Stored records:
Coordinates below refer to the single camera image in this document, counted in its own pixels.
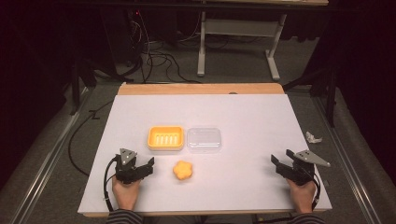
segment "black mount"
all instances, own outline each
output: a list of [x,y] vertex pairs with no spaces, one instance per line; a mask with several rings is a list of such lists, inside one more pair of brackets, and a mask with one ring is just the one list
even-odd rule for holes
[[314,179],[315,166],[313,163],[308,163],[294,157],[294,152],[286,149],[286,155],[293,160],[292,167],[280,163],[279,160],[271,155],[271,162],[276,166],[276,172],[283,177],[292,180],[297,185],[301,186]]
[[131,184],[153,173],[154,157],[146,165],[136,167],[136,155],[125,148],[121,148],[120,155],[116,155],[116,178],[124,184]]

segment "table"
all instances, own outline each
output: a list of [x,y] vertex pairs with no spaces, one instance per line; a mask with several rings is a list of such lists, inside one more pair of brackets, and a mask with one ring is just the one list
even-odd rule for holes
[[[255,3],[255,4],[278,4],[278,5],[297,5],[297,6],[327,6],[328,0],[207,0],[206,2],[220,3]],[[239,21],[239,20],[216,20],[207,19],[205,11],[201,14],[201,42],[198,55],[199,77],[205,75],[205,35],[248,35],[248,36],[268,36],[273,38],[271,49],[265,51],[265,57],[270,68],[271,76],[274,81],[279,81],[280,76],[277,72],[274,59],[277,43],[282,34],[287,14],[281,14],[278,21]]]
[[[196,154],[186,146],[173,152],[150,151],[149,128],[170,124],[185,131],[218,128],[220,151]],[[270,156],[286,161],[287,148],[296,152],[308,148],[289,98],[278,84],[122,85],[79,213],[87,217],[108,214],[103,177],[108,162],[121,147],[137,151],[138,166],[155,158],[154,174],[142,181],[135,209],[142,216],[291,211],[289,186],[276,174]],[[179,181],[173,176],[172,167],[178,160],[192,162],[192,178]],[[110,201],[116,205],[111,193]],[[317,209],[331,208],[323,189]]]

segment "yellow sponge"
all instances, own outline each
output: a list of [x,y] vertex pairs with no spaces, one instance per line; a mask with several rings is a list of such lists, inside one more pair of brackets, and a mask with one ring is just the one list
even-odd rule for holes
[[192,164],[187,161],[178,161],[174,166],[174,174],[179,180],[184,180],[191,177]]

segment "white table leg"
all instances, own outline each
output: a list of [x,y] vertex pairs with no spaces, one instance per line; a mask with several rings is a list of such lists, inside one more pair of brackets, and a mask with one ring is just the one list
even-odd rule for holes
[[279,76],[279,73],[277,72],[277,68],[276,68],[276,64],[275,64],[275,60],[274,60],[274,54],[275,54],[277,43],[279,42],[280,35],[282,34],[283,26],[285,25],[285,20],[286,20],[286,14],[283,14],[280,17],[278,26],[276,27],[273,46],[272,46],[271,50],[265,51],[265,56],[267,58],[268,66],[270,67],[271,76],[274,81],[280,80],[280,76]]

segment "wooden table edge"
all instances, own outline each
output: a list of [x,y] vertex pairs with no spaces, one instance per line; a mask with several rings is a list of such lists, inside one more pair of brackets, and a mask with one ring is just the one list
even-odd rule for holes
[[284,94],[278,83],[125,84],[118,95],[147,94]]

---

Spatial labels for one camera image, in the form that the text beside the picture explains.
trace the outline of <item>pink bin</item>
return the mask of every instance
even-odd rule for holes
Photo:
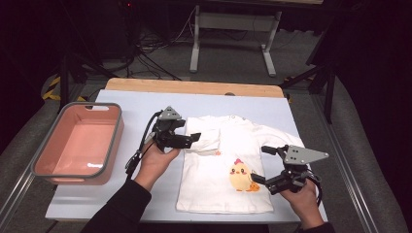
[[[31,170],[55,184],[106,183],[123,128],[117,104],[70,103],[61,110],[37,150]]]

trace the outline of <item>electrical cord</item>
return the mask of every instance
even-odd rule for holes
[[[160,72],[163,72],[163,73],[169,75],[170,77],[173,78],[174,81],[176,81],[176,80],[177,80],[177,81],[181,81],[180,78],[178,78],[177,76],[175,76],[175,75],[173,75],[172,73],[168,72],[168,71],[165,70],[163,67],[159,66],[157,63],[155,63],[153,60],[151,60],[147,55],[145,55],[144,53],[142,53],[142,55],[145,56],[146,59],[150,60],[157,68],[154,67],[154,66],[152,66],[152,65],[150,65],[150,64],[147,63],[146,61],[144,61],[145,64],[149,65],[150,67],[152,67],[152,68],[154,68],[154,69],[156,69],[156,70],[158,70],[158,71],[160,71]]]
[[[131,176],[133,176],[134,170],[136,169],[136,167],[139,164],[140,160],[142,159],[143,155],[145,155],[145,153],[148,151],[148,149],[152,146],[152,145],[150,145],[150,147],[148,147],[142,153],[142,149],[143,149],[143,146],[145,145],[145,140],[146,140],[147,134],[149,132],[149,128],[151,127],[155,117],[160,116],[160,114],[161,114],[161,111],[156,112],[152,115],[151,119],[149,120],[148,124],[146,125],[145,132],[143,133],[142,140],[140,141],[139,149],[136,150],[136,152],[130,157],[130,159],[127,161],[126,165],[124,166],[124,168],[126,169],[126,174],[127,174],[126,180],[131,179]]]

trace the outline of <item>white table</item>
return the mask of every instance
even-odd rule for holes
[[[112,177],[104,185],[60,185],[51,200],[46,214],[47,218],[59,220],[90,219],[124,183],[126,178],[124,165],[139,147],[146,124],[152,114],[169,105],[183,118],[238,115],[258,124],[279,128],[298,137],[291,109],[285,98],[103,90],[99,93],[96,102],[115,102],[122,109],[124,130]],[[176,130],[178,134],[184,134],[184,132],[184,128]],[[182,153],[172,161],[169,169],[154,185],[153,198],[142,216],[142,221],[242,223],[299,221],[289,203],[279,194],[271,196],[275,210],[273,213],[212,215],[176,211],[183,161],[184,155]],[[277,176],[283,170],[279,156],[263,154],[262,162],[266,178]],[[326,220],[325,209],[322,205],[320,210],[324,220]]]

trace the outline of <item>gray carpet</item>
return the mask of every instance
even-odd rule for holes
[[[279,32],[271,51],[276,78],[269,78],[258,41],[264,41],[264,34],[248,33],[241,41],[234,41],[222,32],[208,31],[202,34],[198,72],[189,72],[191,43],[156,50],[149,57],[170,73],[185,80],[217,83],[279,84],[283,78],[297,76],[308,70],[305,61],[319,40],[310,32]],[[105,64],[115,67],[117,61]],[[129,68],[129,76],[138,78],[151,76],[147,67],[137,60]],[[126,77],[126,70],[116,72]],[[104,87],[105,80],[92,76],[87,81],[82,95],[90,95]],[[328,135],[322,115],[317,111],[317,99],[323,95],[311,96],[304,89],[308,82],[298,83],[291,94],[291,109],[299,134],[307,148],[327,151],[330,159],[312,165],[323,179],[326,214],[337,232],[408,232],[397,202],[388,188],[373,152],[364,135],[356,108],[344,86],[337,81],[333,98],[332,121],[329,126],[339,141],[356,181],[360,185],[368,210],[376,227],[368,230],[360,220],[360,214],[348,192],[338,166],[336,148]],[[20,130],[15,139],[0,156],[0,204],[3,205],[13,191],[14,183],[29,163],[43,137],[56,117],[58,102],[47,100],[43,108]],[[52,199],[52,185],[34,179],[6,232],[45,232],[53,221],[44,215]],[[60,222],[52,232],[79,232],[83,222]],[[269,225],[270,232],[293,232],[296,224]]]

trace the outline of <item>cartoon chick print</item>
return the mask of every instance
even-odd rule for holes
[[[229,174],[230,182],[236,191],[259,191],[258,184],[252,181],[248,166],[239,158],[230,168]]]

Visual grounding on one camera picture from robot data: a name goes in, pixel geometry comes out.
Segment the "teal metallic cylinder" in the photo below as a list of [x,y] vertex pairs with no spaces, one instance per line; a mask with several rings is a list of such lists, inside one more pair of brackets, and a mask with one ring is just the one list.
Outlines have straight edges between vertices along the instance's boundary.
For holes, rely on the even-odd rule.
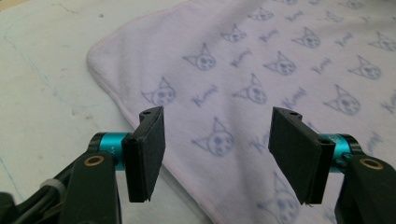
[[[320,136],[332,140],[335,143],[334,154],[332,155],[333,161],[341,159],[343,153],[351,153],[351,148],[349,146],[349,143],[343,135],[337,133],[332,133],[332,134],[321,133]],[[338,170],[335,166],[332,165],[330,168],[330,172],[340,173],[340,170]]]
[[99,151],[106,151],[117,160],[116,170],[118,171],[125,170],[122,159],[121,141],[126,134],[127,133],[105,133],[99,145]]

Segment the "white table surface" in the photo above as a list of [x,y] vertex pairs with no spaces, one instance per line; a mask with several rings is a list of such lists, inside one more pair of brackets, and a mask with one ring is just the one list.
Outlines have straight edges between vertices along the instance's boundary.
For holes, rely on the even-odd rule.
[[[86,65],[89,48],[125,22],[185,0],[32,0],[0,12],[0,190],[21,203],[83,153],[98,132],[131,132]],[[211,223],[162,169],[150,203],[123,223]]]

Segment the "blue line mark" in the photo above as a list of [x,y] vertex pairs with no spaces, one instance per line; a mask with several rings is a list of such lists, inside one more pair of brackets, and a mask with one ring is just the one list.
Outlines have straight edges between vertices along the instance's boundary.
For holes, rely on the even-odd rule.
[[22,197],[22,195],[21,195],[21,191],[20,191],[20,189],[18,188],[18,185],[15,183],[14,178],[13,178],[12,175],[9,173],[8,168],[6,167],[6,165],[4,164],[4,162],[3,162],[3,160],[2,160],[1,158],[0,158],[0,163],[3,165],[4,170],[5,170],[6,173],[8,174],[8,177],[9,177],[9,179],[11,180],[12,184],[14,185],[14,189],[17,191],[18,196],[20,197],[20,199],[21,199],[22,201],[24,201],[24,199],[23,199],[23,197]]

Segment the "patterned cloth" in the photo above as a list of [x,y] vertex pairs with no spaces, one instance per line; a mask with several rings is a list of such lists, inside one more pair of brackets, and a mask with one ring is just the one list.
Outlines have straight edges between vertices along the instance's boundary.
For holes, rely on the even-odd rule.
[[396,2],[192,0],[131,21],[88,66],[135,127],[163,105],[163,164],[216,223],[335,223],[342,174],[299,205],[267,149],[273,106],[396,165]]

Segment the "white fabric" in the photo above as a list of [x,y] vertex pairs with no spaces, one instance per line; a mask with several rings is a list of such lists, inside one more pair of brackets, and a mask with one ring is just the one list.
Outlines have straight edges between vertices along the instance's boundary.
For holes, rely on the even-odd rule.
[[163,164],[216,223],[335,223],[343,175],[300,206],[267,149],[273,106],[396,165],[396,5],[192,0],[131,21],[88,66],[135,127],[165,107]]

— What is needed —
Line count for the word "white": tally the lines of the records above that hold it and give only that figure.

— The answer —
4